__Requirement__.
Report the lines of the data below that contain the string "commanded".

[Data for review — start]

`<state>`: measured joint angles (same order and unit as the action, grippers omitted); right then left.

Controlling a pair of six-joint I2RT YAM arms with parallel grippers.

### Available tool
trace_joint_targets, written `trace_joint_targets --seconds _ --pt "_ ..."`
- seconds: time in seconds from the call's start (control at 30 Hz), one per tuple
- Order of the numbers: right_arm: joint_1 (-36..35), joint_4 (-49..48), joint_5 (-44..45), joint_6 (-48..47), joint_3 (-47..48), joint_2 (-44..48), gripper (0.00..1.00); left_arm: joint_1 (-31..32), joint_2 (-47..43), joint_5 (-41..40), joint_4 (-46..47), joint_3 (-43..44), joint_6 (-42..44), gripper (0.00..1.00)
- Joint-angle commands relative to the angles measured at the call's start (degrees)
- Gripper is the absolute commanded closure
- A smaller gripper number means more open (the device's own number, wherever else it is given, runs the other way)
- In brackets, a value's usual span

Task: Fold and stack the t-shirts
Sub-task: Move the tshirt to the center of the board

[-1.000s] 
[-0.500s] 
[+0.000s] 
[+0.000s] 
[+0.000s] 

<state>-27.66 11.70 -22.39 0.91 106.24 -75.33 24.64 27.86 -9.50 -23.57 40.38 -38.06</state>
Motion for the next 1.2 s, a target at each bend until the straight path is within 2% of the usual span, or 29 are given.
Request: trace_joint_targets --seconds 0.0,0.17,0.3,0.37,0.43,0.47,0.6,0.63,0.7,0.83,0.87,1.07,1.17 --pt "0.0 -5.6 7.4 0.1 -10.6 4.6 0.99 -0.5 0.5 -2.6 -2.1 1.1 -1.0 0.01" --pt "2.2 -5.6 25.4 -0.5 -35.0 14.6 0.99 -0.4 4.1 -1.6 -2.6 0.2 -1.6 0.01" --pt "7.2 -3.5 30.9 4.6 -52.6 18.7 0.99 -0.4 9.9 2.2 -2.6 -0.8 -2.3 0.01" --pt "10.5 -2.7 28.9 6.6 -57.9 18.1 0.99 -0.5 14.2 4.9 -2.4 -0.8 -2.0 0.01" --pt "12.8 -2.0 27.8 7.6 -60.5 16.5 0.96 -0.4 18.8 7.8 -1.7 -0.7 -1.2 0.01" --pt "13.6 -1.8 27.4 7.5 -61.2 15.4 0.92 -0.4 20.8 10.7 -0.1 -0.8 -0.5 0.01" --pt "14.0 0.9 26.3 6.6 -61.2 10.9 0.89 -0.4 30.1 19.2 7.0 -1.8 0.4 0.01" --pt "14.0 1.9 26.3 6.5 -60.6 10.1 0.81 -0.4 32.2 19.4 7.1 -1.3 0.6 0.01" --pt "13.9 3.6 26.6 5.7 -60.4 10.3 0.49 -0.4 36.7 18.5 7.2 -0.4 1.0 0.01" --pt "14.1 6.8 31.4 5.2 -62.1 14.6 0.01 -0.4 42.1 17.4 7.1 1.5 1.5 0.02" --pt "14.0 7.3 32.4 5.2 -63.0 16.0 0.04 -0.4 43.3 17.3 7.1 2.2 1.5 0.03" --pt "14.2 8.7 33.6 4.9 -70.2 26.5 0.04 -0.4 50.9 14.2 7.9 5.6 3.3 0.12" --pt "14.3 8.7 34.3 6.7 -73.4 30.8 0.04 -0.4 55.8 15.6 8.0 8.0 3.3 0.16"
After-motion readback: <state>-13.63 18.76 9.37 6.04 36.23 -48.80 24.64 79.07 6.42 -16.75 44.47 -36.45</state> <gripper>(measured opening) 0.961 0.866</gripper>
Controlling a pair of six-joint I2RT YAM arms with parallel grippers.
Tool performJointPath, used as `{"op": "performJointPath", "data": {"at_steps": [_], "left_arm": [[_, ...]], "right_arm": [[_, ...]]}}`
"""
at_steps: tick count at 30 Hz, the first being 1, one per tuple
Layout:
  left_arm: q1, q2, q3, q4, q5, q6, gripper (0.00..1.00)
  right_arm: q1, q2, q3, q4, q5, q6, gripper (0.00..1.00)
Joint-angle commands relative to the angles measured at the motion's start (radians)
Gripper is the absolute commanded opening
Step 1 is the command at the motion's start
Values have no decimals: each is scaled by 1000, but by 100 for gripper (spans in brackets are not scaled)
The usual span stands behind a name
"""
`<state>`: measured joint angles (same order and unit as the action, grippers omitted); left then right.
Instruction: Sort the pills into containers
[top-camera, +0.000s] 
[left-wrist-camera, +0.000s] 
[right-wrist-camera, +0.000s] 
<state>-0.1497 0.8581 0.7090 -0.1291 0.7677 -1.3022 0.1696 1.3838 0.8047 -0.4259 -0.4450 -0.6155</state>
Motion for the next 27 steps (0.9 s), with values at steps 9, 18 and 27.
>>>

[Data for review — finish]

__Solution__.
- Gripper is the absolute commanded closure
Gripper is the absolute commanded opening

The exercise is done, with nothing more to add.